By Graham Dull
Aristotle had this view. He placed the earth at the centre of the universe, with the fixed stars at the outer perimeter, and he arranged the seven visible moving bodies orbiting the earth at different distances.
Determining and naming the days of the week
Long ago astrologers named the days of the week. They arranged the seven visible moving bodies (sun, moon, and the five visible planets) in order from lowest to highest. This gave the following order. Moon, Mercury, Venus, Sun, Mars, Jupiter, Saturn.
Using this order, astrologers made calculations wherein they named the days of the week.
We can easily duplicate their calculations
Arrange the seven deities in the given order forming a circle. Start with the Moon and place them in order around the circle. (See the chart above) Then link them all together with a seven pointed star, starting with the most prominent deity (the Sun) link it to the second most prominent deity (the Moon) and continue so as to complete the star pattern.

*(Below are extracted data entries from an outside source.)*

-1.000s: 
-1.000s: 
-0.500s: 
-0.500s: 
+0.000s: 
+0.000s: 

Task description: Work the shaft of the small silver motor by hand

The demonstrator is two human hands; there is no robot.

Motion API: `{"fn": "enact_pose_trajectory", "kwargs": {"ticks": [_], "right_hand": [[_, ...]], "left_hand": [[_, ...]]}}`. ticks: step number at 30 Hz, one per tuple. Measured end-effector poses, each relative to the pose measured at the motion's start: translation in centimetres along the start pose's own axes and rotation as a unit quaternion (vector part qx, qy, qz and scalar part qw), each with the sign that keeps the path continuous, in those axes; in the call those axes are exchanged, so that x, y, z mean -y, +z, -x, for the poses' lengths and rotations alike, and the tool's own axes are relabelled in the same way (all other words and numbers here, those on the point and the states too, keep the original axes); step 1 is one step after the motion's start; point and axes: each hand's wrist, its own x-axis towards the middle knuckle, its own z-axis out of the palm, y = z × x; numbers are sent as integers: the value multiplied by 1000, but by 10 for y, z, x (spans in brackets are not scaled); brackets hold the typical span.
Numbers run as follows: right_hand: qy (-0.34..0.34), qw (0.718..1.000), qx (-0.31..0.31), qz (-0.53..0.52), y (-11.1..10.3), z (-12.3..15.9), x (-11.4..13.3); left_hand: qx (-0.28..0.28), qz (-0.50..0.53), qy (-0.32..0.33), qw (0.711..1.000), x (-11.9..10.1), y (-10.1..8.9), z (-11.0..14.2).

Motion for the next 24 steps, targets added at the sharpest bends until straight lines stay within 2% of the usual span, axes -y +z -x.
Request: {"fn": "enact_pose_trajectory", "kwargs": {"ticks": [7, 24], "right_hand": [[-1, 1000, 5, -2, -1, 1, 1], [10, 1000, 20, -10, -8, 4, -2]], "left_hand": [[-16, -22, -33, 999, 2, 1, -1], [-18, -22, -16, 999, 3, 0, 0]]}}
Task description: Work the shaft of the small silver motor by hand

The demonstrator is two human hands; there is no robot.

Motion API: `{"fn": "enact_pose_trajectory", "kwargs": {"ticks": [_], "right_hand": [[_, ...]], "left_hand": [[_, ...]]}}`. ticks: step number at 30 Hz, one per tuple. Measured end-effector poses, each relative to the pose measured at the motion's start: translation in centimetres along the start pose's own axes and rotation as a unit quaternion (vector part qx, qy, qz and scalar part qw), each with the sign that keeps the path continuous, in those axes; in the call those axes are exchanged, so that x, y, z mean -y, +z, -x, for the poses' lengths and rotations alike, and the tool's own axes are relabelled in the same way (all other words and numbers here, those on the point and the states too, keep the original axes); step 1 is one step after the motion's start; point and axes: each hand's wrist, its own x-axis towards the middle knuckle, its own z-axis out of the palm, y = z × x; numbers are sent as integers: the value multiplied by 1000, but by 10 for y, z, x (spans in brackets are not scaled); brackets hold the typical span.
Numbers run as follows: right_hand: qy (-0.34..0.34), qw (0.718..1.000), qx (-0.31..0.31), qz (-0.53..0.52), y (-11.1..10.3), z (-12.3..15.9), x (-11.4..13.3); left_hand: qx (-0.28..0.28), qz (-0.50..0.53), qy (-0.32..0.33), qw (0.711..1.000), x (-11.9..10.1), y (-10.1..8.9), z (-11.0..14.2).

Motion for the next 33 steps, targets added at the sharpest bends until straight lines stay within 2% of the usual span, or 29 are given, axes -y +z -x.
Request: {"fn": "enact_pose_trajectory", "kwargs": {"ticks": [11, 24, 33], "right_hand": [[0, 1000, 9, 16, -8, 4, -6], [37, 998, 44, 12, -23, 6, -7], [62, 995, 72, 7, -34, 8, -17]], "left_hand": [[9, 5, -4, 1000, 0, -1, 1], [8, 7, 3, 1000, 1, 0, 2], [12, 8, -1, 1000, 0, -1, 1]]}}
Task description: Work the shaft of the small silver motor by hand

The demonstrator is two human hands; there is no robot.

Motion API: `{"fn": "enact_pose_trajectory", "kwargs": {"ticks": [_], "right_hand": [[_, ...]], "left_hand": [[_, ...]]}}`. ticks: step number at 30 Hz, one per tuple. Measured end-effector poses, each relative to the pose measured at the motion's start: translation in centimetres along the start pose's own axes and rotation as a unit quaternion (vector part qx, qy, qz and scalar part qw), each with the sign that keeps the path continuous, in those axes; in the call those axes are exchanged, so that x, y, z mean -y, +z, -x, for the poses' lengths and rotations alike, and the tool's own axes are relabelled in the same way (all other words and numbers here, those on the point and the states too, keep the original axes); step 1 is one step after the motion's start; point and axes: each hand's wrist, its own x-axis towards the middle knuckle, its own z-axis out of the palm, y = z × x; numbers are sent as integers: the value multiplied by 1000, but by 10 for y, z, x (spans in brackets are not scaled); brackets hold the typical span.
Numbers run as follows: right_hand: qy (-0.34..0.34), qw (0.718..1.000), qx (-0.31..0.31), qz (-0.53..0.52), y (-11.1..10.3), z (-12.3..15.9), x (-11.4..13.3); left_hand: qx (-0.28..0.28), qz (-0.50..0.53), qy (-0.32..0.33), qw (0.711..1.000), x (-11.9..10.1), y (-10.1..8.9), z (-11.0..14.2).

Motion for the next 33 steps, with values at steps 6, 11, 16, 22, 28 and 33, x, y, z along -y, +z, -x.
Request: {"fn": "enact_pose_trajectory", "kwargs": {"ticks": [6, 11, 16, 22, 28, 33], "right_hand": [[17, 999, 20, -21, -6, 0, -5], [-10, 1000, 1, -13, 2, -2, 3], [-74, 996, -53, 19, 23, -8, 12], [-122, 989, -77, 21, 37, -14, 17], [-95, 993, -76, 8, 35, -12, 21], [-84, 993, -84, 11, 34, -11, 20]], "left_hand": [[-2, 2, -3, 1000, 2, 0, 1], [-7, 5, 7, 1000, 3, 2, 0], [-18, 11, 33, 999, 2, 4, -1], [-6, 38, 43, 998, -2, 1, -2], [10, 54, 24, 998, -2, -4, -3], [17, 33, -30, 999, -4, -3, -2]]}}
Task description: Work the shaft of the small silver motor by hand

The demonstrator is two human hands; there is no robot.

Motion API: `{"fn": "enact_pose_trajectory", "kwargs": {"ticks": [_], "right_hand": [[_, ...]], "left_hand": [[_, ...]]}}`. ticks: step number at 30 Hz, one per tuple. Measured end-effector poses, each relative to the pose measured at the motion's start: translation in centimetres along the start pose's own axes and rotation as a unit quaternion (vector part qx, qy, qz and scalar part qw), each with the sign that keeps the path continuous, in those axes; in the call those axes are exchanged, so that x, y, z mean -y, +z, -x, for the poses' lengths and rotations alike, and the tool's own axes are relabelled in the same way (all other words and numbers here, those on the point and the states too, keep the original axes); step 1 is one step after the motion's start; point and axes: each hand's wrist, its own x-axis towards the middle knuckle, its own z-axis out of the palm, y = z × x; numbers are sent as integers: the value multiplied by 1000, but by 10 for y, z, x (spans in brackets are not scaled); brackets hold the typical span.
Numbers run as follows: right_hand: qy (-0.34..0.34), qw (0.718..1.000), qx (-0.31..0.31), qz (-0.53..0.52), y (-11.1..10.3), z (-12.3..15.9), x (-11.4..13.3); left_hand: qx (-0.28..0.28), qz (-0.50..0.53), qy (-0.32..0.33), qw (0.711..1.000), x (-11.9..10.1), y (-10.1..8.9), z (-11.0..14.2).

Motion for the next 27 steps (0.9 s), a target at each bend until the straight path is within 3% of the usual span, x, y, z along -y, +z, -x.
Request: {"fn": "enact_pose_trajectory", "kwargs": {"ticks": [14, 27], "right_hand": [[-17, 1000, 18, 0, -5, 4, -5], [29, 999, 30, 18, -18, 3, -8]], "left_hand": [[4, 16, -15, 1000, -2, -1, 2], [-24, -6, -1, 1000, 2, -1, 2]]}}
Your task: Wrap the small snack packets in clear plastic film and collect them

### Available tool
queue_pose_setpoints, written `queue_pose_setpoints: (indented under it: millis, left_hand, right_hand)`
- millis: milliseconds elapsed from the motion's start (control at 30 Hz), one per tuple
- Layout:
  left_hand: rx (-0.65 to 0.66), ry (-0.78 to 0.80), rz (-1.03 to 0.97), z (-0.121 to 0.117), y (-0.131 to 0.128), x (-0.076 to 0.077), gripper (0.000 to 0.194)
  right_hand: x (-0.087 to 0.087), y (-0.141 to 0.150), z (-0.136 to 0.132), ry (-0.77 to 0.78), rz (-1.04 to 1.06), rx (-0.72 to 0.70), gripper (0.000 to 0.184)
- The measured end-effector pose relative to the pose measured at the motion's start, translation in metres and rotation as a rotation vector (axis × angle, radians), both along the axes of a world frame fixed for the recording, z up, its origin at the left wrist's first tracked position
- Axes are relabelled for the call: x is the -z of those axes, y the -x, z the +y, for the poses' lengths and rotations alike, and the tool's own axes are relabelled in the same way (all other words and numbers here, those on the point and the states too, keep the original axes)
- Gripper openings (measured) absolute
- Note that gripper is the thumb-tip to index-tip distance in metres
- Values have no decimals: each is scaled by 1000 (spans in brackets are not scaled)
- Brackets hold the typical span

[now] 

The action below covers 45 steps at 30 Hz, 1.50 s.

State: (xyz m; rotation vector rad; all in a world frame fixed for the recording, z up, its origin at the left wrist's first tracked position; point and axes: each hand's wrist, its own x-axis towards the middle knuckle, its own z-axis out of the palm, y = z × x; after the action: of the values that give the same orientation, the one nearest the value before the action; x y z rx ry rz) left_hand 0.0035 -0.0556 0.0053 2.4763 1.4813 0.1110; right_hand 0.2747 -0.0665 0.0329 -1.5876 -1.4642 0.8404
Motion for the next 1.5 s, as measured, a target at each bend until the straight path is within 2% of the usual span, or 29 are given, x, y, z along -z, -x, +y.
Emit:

Commencing with the Sun, follow the arrows on the chart. The completed pattern names the days of the week in the correct order.
By placing the deity of the Sun in the first and most prominent position (on the first day of the week) the ancients firmly established his unquestioned supremacy. And now after thousands of years, and throughout the world, we still continue to follow this astral cycle day after day after day.
As we hurry on our way, few of us even pause to consider the significance of our well-ordered week, and the importance that was once placed on Sun Day, Moon Day, etc in respect to worship and idolatry.